Beit She’an National Park
To get a glimpse of what life was like during the Roman Empire, visit the Beit She’ a National Park. The opulence and grandeur that surrounded the everyday life of the Romans is reflected through the colonnaded streets, a 7,000-seat theatre which looks the same as it did 1800 years ago, two stone columns and two bathhouses. The incredible part about all of them is that they lie exactly where they fell during the Galilee earthquake of 749 AD.
Centre International Marie de Nazareth
Any tour to Israel inevitably involves a visit to the Centre International Marie de Nazareth. Located across the street from the Basilica of the Annunciation, this place serves as a venue for ecumenical work among Christians, besides the promotion of inter-faith dialogue. Built by Chemin Neuf, a Roman Catholic community-based in France, this fabulous cultural center consists of peaceful rooftop gardens which contain plants mentioned in the Bible. They offer amazing 360-degree panoramas.
Your holidays in Israel are incomplete without a visit to Agamon HaHula – one of Israel’s favorite parks, located in Hula Valley. To see an unbelievable amount of storks, pelicans, and cranes, you need to head to this place right away. This crane-watching opportunity really comes as a privilege. Comfortably seated in your vehicle, you can view these magnificent creatures from the closest range possible. The other birds that can be seen here occasionally include pelicans and storks.
Visited by over half a million visitors a year, the Bahai Gardens are one of the major tourist attractions in Israel. Their unique design, which combines geometrical shapes with the conservation of natural and historic landscape features, enchants the visitors to no end. In July 2008, these gardens were included in UNESCO’s World Heritage List for being holy places possessing outstanding universal value. The gardens comprise a staircase of 129 terraces which extend all the way up the northern slope of Mount Carmel.

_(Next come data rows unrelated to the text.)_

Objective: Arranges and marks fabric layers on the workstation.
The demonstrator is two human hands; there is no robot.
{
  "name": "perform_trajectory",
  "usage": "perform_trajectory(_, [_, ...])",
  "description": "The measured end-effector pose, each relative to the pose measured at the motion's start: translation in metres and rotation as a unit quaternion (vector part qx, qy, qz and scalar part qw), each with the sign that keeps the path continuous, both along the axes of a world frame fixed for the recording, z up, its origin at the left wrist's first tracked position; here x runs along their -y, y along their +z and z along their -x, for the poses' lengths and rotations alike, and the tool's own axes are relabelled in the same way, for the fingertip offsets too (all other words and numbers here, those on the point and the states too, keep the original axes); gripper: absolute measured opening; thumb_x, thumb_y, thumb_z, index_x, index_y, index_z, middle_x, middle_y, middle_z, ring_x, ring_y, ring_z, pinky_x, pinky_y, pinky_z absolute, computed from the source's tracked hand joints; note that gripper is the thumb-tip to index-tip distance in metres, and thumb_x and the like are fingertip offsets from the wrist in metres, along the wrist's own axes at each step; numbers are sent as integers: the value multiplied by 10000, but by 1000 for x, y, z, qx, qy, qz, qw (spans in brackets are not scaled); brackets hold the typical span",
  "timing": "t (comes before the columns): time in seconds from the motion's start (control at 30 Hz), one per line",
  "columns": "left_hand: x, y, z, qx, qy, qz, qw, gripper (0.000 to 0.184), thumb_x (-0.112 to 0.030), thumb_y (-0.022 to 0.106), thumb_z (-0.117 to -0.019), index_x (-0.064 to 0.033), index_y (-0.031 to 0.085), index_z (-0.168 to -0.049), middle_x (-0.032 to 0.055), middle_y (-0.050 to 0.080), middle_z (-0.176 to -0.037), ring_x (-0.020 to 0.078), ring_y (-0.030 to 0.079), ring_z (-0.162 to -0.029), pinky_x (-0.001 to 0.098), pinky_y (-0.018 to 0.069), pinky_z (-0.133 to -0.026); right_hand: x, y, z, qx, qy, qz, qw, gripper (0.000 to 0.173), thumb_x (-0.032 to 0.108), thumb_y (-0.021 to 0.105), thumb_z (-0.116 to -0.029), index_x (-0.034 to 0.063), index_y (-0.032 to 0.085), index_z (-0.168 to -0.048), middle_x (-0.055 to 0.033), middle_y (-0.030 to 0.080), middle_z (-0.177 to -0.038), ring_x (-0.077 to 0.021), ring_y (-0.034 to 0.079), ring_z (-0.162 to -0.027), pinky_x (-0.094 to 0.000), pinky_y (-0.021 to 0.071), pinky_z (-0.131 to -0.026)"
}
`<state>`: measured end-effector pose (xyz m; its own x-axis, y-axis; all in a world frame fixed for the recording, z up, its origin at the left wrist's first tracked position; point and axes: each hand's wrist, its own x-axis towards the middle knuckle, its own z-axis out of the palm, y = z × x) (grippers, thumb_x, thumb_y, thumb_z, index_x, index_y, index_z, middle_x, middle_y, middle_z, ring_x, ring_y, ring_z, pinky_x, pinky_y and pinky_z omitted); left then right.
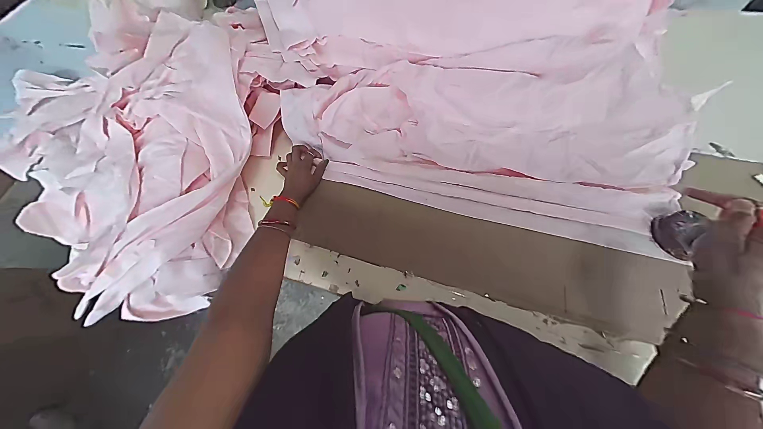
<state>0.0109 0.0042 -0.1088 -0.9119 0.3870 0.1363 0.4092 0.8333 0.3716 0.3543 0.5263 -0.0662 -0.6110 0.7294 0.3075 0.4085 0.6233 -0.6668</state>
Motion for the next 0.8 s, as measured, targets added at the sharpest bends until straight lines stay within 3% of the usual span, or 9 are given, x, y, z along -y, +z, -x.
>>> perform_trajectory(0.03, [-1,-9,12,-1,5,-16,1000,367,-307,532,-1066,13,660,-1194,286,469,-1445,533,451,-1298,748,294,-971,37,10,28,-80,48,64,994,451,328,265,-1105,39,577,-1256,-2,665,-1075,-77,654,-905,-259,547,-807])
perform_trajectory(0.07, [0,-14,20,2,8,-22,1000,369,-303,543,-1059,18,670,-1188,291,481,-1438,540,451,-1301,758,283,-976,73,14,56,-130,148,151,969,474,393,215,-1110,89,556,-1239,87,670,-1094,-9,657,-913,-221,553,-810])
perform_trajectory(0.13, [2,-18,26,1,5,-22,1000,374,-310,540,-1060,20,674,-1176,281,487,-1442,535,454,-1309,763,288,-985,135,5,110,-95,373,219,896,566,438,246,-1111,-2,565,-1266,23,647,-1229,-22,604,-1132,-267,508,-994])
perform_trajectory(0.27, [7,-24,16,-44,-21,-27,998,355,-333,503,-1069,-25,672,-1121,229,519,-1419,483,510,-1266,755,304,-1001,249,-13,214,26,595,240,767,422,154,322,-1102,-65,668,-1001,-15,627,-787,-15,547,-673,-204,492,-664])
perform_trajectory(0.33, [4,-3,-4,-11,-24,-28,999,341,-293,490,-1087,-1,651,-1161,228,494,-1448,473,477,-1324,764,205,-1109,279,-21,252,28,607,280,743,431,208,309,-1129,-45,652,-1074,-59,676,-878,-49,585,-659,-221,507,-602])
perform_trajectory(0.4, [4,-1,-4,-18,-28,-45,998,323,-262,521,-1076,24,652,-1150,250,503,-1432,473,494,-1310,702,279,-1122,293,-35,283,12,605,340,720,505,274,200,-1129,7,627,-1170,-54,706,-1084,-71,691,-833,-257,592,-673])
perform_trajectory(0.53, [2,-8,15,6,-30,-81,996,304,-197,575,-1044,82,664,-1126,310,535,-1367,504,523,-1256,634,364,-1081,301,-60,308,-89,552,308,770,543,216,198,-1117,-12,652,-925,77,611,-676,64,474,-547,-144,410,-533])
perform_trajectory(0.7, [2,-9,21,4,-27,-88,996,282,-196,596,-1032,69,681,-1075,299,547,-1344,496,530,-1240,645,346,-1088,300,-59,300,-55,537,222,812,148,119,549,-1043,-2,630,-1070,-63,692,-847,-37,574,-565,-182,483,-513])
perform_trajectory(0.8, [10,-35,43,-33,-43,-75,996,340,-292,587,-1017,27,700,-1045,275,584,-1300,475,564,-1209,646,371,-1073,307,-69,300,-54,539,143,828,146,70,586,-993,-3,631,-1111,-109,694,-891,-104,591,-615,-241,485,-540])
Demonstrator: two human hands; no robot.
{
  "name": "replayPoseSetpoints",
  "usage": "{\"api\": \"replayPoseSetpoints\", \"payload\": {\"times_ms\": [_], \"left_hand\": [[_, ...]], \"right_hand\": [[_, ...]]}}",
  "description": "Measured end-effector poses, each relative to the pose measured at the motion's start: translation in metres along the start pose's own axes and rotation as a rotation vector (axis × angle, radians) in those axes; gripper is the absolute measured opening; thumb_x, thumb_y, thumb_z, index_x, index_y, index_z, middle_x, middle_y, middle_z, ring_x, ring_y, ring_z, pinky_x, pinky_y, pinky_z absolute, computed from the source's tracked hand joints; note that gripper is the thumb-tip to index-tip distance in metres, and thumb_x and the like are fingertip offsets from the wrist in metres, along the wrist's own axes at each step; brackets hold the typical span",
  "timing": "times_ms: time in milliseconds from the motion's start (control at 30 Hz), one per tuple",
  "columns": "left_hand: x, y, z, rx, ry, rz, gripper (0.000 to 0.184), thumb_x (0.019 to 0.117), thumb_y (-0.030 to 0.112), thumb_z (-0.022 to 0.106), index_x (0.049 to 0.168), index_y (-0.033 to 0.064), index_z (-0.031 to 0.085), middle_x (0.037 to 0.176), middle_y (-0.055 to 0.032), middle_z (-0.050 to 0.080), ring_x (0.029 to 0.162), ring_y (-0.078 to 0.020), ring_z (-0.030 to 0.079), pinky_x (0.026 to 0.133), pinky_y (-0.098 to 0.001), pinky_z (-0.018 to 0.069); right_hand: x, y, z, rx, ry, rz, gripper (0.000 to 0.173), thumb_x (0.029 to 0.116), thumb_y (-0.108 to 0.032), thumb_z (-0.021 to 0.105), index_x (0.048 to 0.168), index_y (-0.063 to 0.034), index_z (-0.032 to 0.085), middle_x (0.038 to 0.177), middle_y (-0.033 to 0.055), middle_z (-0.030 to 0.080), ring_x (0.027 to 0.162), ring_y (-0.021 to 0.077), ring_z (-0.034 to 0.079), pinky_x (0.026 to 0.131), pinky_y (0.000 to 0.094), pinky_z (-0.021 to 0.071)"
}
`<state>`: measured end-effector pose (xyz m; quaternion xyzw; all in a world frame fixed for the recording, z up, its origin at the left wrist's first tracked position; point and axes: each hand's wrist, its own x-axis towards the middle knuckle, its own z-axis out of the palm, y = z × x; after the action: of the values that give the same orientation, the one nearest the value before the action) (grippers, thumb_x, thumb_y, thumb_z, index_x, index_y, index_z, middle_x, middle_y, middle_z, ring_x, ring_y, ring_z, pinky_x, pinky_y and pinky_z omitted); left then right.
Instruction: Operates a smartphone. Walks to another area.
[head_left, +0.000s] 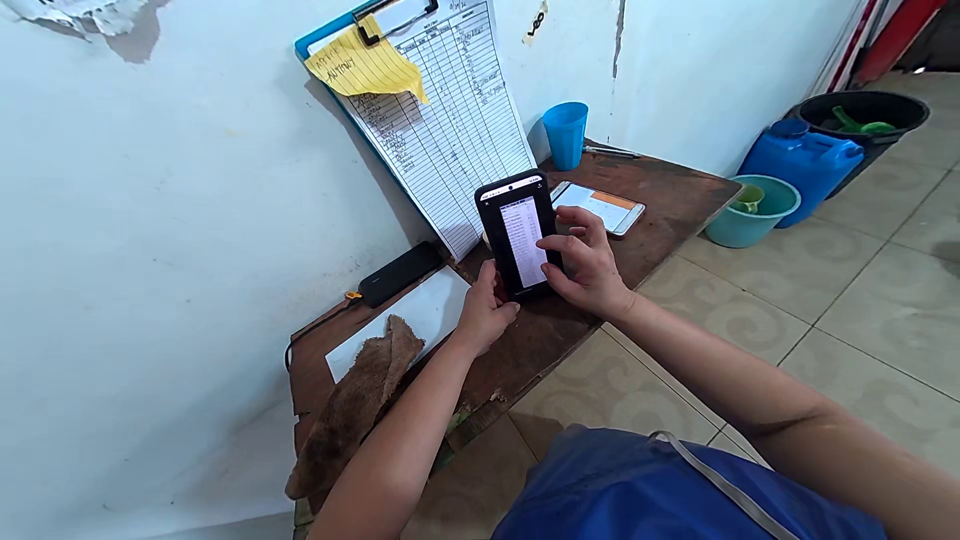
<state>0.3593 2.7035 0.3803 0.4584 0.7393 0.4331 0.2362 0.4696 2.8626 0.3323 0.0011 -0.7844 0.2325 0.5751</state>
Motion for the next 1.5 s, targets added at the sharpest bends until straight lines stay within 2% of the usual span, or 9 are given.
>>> {"api": "replayPoseSetpoints", "payload": {"times_ms": [67, 233, 367, 433, 567, 700, 900, 1067, 1500], "left_hand": [[0.0, 0.0, 0.0, -0.003, 0.0, 0.002, 0.06, 0.0847, -0.015, 0.06, 0.14, -0.0056, 0.039, 0.106, -0.0124, 0.063, 0.08, -0.0042, 0.061, 0.071, -0.0198, 0.0507], [-0.001, -0.001, 0.0, -0.014, -0.007, -0.001, 0.061, 0.0849, -0.015, 0.06, 0.141, -0.0044, 0.038, 0.104, -0.0124, 0.062, 0.076, -0.0062, 0.061, 0.07, -0.0224, 0.0516], [0.0, -0.004, 0.0, 0.015, -0.016, -0.007, 0.065, 0.0855, -0.014, 0.063, 0.144, -0.0026, 0.036, 0.109, -0.0161, 0.062, 0.081, -0.0141, 0.064, 0.073, -0.0303, 0.0545], [0.0, -0.006, 0.0, 0.026, -0.014, 0.011, 0.067, 0.0836, -0.015, 0.064, 0.143, -0.0023, 0.036, 0.108, -0.016, 0.063, 0.081, -0.0153, 0.065, 0.073, -0.0315, 0.0547], [0.0, -0.008, 0.001, 0.032, -0.011, 0.018, 0.068, 0.0827, -0.017, 0.064, 0.142, -0.002, 0.035, 0.106, -0.0164, 0.064, 0.08, -0.0168, 0.065, 0.071, -0.0329, 0.0547], [0.0, -0.009, 0.001, 0.017, -0.004, 0.032, 0.068, 0.0821, -0.019, 0.064, 0.141, -0.0014, 0.035, 0.108, -0.0161, 0.064, 0.081, -0.0159, 0.065, 0.071, -0.0319, 0.0549], [0.001, -0.009, 0.001, 0.011, 0.003, 0.033, 0.067, 0.0815, -0.019, 0.063, 0.14, -0.0007, 0.036, 0.105, -0.0136, 0.063, 0.078, -0.0129, 0.064, 0.069, -0.0283, 0.0536], [0.001, -0.009, 0.0, -0.003, -0.004, 0.03, 0.068, 0.0819, -0.018, 0.063, 0.141, -0.0006, 0.034, 0.108, -0.0139, 0.063, 0.08, -0.0132, 0.065, 0.07, -0.0289, 0.0549], [0.001, -0.009, 0.0, 0.012, -0.013, 0.002, 0.07, 0.0824, -0.017, 0.064, 0.143, -0.0008, 0.033, 0.111, -0.0167, 0.064, 0.085, -0.0171, 0.068, 0.076, -0.0335, 0.0569]], "right_hand": [[0.0, 0.0, 0.0, 0.003, 0.032, -0.015, 0.022, 0.0842, -0.016, 0.067, 0.101, -0.0017, 0.068, 0.132, 0.029, 0.053, 0.122, 0.0315, 0.055, 0.1, 0.0348, 0.0485], [0.002, 0.0, -0.006, 0.121, -0.032, 0.17, 0.057, 0.0788, -0.017, 0.063, 0.127, 0.0091, 0.047, 0.132, 0.0287, 0.056, 0.12, 0.0303, 0.057, 0.092, 0.0379, 0.0494], [0.009, -0.002, -0.015, 0.451, -0.315, 0.536, 0.074, 0.0738, -0.007, 0.06, 0.144, 0.0036, 0.037, 0.118, 0.014, 0.063, 0.101, 0.0134, 0.066, 0.081, 0.0297, 0.056], [0.014, -0.003, -0.019, 0.537, -0.525, 0.655, 0.084, 0.0709, -0.003, 0.064, 0.149, -0.0016, 0.031, 0.123, 0.0129, 0.065, 0.105, 0.0111, 0.068, 0.088, 0.0313, 0.0576], [0.017, 0.003, -0.019, 0.547, -0.665, 0.643, 0.099, 0.0675, 0.002, 0.068, 0.154, -0.0019, 0.02, 0.132, 0.0146, 0.06, 0.115, 0.0104, 0.064, 0.096, 0.0304, 0.0547], [0.017, 0.0, -0.017, 0.388, -0.656, 0.607, 0.101, 0.0699, 0.009, 0.073, 0.156, -0.001, 0.02, 0.135, 0.0224, 0.059, 0.122, 0.0254, 0.063, 0.101, 0.0451, 0.0517], [0.016, 0.005, -0.018, 0.416, -0.686, 0.535, 0.111, 0.064, 0.006, 0.076, 0.156, 0.0011, 0.014, 0.141, 0.023, 0.053, 0.127, 0.0227, 0.059, 0.104, 0.0383, 0.0498], [0.013, 0.001, -0.016, 0.332, -0.637, 0.518, 0.114, 0.0633, 0.013, 0.077, 0.157, 0.0, 0.014, 0.147, 0.0253, 0.048, 0.13, 0.0298, 0.057, 0.105, 0.0458, 0.0497], [0.009, 0.001, -0.008, 0.219, -0.574, 0.479, 0.121, 0.0616, -0.001, 0.09, 0.157, 0.0009, 0.017, 0.149, 0.0283, 0.044, 0.129, 0.0363, 0.057, 0.104, 0.0512, 0.0492]]}}
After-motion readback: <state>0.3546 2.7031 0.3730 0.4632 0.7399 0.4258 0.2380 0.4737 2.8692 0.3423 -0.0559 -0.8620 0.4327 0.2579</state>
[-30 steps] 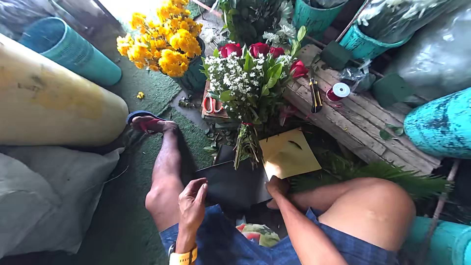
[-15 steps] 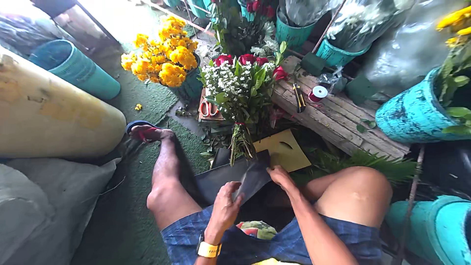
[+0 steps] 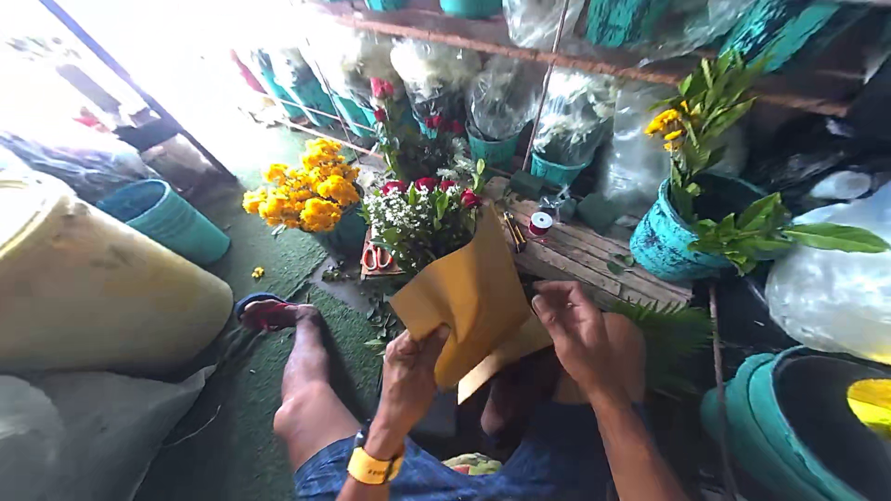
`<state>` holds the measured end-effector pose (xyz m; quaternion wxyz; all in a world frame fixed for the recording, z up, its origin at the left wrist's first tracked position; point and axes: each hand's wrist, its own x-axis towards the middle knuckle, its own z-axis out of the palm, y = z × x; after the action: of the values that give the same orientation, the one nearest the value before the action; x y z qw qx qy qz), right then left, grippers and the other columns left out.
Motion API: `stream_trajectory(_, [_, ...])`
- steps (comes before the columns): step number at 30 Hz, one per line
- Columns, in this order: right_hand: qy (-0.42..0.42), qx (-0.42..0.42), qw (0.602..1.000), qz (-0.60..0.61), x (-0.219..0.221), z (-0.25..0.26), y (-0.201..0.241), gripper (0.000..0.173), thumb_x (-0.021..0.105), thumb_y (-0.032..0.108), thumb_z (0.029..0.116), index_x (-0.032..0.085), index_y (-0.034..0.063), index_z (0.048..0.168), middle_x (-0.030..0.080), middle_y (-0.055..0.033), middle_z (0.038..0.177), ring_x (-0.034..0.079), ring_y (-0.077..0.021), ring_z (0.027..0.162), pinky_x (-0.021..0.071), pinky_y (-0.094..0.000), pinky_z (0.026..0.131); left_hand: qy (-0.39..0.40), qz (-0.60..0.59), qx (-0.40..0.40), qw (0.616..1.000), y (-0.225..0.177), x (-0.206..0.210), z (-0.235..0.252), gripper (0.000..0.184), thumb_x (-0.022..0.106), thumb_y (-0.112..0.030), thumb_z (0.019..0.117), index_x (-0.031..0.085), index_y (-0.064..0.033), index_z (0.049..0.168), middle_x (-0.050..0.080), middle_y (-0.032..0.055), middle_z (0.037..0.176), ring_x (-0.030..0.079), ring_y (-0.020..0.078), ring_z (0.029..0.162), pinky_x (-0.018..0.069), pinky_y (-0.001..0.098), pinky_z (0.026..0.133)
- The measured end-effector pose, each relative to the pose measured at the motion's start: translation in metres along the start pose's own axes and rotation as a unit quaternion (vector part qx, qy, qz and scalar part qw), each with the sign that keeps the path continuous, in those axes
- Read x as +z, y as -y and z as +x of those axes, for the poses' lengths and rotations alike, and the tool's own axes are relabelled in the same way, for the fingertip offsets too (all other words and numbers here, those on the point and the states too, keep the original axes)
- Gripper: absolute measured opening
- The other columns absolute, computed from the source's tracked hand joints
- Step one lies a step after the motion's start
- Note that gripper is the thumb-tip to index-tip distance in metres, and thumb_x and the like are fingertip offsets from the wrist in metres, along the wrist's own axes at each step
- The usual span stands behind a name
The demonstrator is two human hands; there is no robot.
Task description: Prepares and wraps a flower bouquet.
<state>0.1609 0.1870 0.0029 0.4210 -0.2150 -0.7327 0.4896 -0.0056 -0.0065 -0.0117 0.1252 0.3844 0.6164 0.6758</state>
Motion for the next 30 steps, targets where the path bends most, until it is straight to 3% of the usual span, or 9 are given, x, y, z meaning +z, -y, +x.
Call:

A visit to the Yad Vashem memorial in Jerusalem will move your inner spirit and overwhelm your emotions like never before. This memorial is dedicated to the six million Jews who died at the hands of Nazis. One can find the names and personal details of millions of victims recorded in the Hall of Names. The centerpiece of the museum is the Holocaust History Museum, which lies on the lower level. Exploring the entire museum takes about three hours in total.
Ancient Galilee Boat
To come across a fascinating piece of history during your holidays in Israel, visit the Yigal Alon Museum, where you will stumble upon the ancient Galilee boat. The discovery of this boat was made by a local fisherman in 1986 when the waters of the Sea of Galilee were at their lowest ebb. The fishing vessel measures 8.2m in length and is made from 12 kinds of recycled wood. Wall panels and three short films tell the amazing story of its discovery and preservation. It’s said that this boat was used by the members of Jesus’s ministry.
Said Abu Elafia & Sons
You cannot be in Israel and not visit Said Abu Elafia & Sons – one of the best bakeries of Tel Aviv. Established in 1880, this bakery spans across four generations. Visitors love to gorge on its bourekas (stuffed bread with sheep’s cheese), sambusas (filled pastries) and a unique Arab oven-baked pizza-like concoction filled with eggs, tomato, cheese and olives.